A breach of etiquette
My interest in CLOUD goes back nearly 14 years, to a lecture I gave at CERN about Svensmark’s discovery of the link between cosmic rays and cloudiness. It piqued Kirkby’s curiosity, and both Svensmark and I were among those who helped him to prepare his proposal for CLOUD.
By an unpleasant irony, the only Svensmark contribution acknowledged in theNature report is the 1997 paper (Svensmark and Friis-Christensen) on which I based my CERN lecture. There’s no mention of the successful experiments in ion chemistry and molecular cluster formation by the Danish team in Copenhagen, Boulby and latterly in Aarhus where they beat CLOUD to the first results obtained using a particle beam (instead of gamma rays and natural cosmic rays) to ionize the air in the experimental chamber – see http://calderup.wordpress.com/2011/05/17/accelerator-results-on-cloud-nucleation-2/
What will historians of science make of this breach of scientific etiquette? That Kirkby was cross because Svensmark, losing patience with the long delay in getting approval and funding for CLOUD, took matters into his own hands? Or because Svensmark’s candour about cosmic rays casting doubt on catastrophic man-made global warming frightened the national funding agencies? Or was Kirkby simply doing his best (despite the results) to obey his Director General by slighting all things Danish?
Personal rivalries aside, the important question is what the new CLOUD paper means for the Svensmark hypothesis. Pick your way through the cautious prose and you’ll find this:
“Ion-induced nucleation [cosmic ray action] will manifest itself as a steady production of new particles [molecular clusters] that is difficult to isolate in atmospheric observations because of other sources of variability but is nevertheless taking place and could be quite large when averaged globally over the troposphere [the lower atmosphere].”

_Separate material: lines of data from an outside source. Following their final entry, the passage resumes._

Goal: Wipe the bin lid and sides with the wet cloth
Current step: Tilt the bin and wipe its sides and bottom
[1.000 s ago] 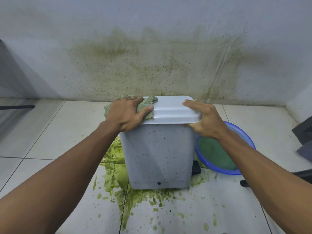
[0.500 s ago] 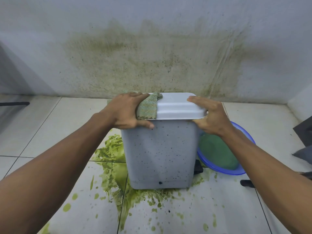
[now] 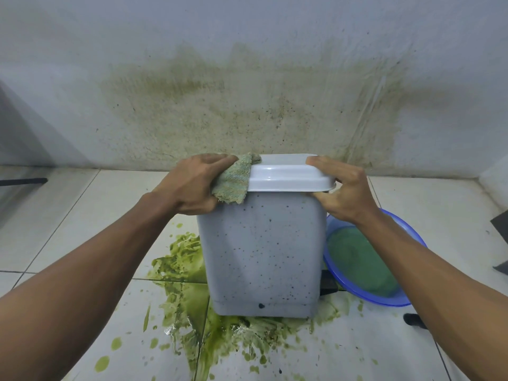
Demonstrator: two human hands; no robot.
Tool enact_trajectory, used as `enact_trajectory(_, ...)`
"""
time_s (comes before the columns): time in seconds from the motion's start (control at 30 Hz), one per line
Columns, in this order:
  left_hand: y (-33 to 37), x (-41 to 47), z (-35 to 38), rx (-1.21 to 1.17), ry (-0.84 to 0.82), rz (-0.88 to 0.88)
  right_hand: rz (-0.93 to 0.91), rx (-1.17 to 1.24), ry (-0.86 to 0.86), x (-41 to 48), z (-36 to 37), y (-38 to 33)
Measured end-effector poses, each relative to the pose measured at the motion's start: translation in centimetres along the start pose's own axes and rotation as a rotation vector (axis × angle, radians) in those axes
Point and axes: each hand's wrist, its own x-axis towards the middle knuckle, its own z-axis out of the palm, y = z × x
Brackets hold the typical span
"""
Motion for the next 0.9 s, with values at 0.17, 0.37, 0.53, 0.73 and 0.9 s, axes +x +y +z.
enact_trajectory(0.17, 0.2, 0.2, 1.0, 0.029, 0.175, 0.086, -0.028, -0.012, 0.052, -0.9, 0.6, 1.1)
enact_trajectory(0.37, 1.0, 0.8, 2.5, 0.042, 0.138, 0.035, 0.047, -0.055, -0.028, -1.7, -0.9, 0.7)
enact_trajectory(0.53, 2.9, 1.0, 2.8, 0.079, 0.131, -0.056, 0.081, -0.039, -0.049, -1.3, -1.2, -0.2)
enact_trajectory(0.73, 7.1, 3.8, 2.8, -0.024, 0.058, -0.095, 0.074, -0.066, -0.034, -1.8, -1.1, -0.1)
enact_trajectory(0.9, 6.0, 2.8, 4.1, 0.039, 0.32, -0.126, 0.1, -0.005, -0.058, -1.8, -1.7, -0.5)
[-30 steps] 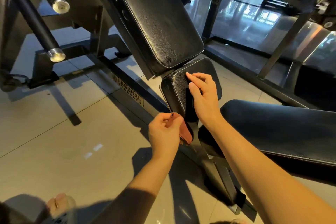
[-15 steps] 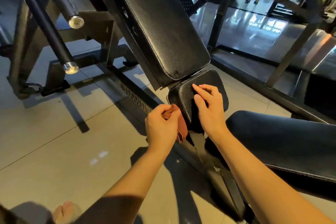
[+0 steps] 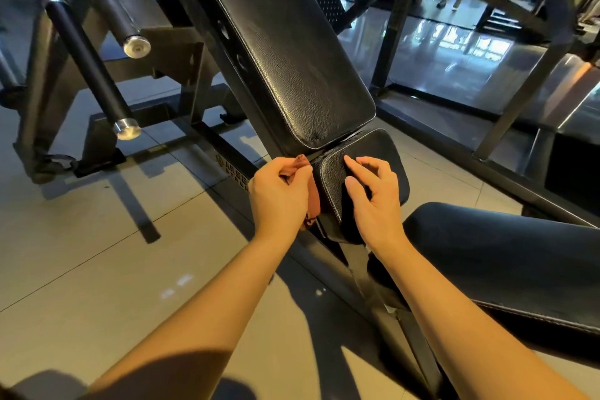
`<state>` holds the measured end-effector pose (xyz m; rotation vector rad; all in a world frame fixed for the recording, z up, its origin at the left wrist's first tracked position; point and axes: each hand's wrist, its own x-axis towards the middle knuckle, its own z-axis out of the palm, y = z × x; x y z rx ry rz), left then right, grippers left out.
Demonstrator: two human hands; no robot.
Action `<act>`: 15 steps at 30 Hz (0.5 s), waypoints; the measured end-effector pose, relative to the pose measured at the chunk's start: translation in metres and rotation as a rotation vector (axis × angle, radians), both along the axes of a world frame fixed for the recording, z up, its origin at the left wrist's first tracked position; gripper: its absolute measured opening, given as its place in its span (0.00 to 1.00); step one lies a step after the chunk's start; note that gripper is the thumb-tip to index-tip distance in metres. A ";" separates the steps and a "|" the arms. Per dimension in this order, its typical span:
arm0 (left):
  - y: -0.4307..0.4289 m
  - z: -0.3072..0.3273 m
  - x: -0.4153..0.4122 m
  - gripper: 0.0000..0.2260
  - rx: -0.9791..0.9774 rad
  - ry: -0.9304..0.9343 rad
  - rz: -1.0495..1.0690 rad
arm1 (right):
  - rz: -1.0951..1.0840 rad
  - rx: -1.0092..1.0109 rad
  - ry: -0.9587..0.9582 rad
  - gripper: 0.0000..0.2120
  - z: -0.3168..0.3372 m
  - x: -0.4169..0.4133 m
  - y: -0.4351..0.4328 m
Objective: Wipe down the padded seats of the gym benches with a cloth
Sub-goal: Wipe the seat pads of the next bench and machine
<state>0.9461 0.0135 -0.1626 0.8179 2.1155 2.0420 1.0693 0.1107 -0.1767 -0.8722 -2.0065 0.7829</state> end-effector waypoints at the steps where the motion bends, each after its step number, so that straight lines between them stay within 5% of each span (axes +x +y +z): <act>1: -0.002 -0.003 0.004 0.03 0.001 0.011 -0.006 | 0.000 0.002 -0.006 0.16 -0.001 0.000 0.000; 15: -0.004 0.011 -0.015 0.04 -0.128 0.076 -0.015 | 0.016 0.007 -0.014 0.17 0.003 0.002 -0.004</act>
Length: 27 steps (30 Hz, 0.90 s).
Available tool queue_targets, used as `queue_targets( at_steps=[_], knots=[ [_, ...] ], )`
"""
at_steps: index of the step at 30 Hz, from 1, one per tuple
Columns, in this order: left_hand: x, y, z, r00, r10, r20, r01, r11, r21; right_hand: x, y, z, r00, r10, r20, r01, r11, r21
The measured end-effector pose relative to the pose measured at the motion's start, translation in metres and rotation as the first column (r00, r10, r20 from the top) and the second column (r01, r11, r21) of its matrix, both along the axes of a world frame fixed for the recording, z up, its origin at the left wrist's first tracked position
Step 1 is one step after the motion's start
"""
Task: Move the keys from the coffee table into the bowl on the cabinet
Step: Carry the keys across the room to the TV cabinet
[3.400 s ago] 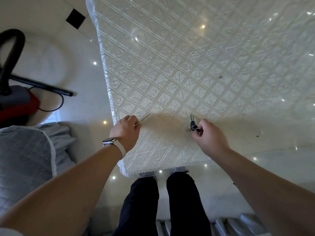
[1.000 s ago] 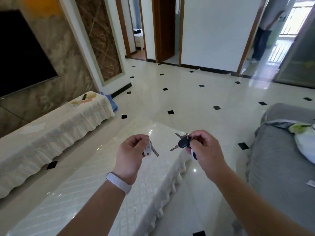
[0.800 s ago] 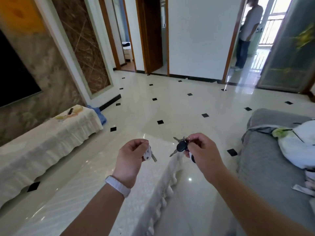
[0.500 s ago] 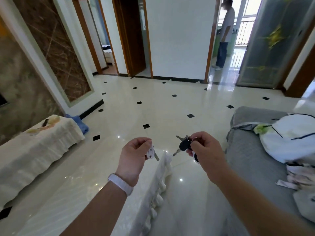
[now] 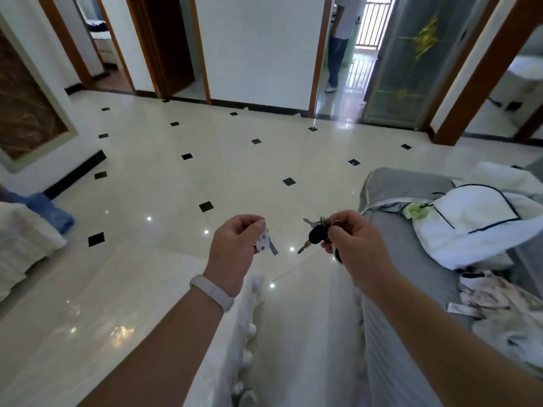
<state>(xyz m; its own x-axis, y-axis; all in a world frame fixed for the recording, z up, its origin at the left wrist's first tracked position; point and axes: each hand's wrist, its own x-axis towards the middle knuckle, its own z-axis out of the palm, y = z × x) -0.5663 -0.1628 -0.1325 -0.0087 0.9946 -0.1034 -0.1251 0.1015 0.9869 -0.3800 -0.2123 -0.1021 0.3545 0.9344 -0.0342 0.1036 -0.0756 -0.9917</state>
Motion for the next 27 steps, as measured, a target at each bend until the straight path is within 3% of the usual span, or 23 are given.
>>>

It’s so transparently favourable to what the Danes have said all along that I’m surprised the warmists’ house magazine Nature is able to publish it, even omitting the telltale graph shown at the start of this post. Added to the already favourable Danish experimental findings, the more detailed CERN result is excellent. Thanks a million, Jasper.
Enlightening chemistry
And in friendlier times we’d be sharing champagne for a fine discovery with CLOUD, that traces of ammonia can increase the production of the sulphuric clusters a thousandfold. It’s highlighted in the report’s title: “Role of sulphuric acid, ammonia and galactic cosmic rays in atmospheric aerosol nucleation” and it was made possible by the more elaborate chemical analysis in the big-team set-up in Geneva. In essence, the ammonia helps to stabilize the molecular clusters.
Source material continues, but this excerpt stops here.